A high DTI doesn’t mean you can’t buy a home, but it may limit your options or affect your loan amount. The lower your DTI, the better your chances of qualifying and getting a good rate.
To improve your DTI, focus on paying down smaller balances to reduce your monthly obligations. Avoid taking on new debt before applying, and consider removing yourself from joint accounts that increase your debt without adding income.
How to calculate your DTI
- Add up your total monthly debt payments (credit cards, car loans, student loans, etc.).
- Divide that number by your gross monthly income (before taxes).
- Multiply the result by 100 to get your DTI percentage.
Example:
If your monthly debts total $1,800 and your gross monthly income is $5,000:
1,800 ÷ 5,000 = 0.36 → Your DTI is 36%
5. Get preapproved by a lender
Getting preapproved is a key step in the homebuying process.
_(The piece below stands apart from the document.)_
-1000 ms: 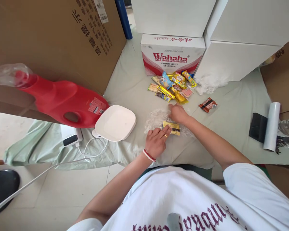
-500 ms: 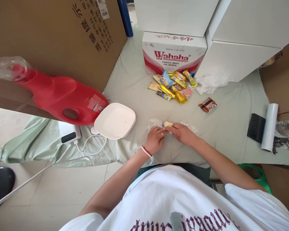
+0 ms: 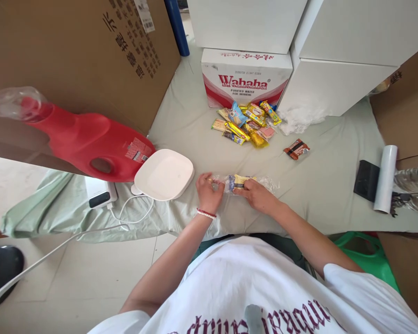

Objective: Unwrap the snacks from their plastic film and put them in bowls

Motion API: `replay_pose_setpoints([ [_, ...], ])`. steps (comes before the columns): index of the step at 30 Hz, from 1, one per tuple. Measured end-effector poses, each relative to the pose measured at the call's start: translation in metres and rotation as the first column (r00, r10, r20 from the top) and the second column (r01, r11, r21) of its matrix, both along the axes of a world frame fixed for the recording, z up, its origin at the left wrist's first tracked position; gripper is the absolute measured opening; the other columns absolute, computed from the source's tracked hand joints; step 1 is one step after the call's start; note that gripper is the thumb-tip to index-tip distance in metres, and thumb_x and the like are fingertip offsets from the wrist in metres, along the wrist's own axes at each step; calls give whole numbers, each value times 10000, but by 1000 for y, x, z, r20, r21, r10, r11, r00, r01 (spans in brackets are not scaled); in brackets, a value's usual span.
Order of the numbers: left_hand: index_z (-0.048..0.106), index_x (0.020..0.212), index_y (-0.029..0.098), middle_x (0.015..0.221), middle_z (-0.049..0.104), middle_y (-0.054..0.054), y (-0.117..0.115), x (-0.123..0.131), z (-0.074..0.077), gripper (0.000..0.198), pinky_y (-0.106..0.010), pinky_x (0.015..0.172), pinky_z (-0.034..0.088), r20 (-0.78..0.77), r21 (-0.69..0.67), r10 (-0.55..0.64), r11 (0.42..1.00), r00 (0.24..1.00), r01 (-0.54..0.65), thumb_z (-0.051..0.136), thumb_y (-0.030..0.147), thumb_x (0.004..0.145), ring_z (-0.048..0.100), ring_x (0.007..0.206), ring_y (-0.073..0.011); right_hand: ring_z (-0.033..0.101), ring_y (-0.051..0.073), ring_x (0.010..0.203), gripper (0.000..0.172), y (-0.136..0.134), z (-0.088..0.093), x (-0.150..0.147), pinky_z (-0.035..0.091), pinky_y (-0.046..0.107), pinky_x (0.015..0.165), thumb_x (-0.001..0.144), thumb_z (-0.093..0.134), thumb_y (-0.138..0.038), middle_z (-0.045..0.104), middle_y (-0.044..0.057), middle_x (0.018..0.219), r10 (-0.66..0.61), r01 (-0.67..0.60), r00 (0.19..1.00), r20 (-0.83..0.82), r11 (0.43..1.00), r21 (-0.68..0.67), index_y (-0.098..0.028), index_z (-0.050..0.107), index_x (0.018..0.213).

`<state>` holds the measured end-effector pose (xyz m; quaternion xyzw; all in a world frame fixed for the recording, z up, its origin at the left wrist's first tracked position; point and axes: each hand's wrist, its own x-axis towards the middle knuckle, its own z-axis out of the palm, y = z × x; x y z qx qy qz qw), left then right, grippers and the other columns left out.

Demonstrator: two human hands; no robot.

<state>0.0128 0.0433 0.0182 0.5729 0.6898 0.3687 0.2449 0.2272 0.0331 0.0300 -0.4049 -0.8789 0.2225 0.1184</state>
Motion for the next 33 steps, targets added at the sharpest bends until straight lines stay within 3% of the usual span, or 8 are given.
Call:
replay_pose_setpoints([
  [5,606,834,228,1002,706,-47,-11,28,20,61,-330,869,563,98,138,-290,951,952,276,620,263,882,687,948,-179,499,249,914,425,-4,-4,-5,500,401,849,1025,366,-145,594,101,950,-42,43,999,-17,999,29,-184,769,1154],
  [9,670,1138,214,1280,728,-93,-20,42,27,223,-432,1013,507,-129,134,-532,827,837,546,540,233,957,658,1202,-239,539,283,1073,358,-26,-3,-3,520,475,959,1033,412,-199,638,151,1123,-108,113,986,-130,993,35,-157,753,1134],
  [14,701,1243,216,1506,624,-78,-34,40,17,315,-511,1061,418,-502,46,-555,749,663,661,490,223,1010,585,1332,-287,619,246,1084,283,-66,7,18,537,428,982,1040,480,-259,705,96,1108,-185,172,939,-288,983,-70,-223,744,1136],
  [17,689,1292,205,1542,588,-84,-39,41,10,362,-492,1058,411,-588,45,-535,727,607,685,514,158,979,573,1356,-273,633,222,898,330,-65,8,34,549,390,876,1067,440,-350,695,82,955,-604,612,746,-280,788,-67,-205,725,1151],
  [20,689,1297,205,1547,581,-89,-39,43,5,376,-495,1056,408,-625,66,-505,725,595,685,521,140,966,574,1363,-271,581,317,1106,481,-44,4,44,493,494,991,975,600,-510,657,173,1145,-814,827,562,-147,552,104,-141,679,1275],
  [23,688,1297,198,1547,579,-88,-40,44,2,395,-495,1047,417,-633,84,-486,731,603,678,520,116,949,584,1359,-274,520,365,1231,465,-26,3,45,461,493,1015,885,717,-484,605,200,1332,-768,761,638,60,641,105,-158,703,1216],
  [29,681,1324,201,1525,599,-100,-41,47,-5,440,-506,1071,463,-570,89,-522,728,634,680,485,85,948,589,1378,-281,621,212,818,172,-1,34,13,449,306,747,1008,527,-313,706,55,913,-636,644,765,103,756,-117,-221,672,1017],
  [33,671,1327,126,1456,642,-184,-36,46,-8,436,-520,1159,467,-500,75,-587,703,637,707,486,86,934,507,1470,-306,633,230,867,146,28,48,-27,445,317,760,1018,504,-243,716,95,989,-533,558,826,184,820,-130,-203,645,1016],
])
It shows sellers that you’re a serious, qualified buyer, and it helps you understand how much house you can actually afford before you start shopping.
Preapproval typically involves:
- A soft credit check (won’t affect your score)
- Submitting financial documents like pay stubs, W-2s, and bank statements
- Verifying your income and employment
Once you’re preapproved, you’ll receive a letter stating how much you’re qualified to borrow. That letter can make your offer much stronger, especially in competitive markets.
Buyer Tip
Keep your finances steady during this time. Don’t open new credit cards, finance a car, or change jobs before closing. Lenders will recheck your financial status before final approval, and any big changes could delay or derail your loan.
You don’t need to be perfect, just prepared
Qualifying for a home loan as a first-time buyer isn’t about being perfect but about being prepared. Lenders aren’t looking for flawless credit or massive savings. They’re looking for stability, responsibility, and a borrower who’s ready to take the next step.
Take time to check your credit, pay down debt where you can, save what’s realistic for your situation, and get preapproved when you feel ready. Each small step brings you closer to homeownership.
You don’t need to wait for everything to be perfect. You just need a plan and the willingness to follow it.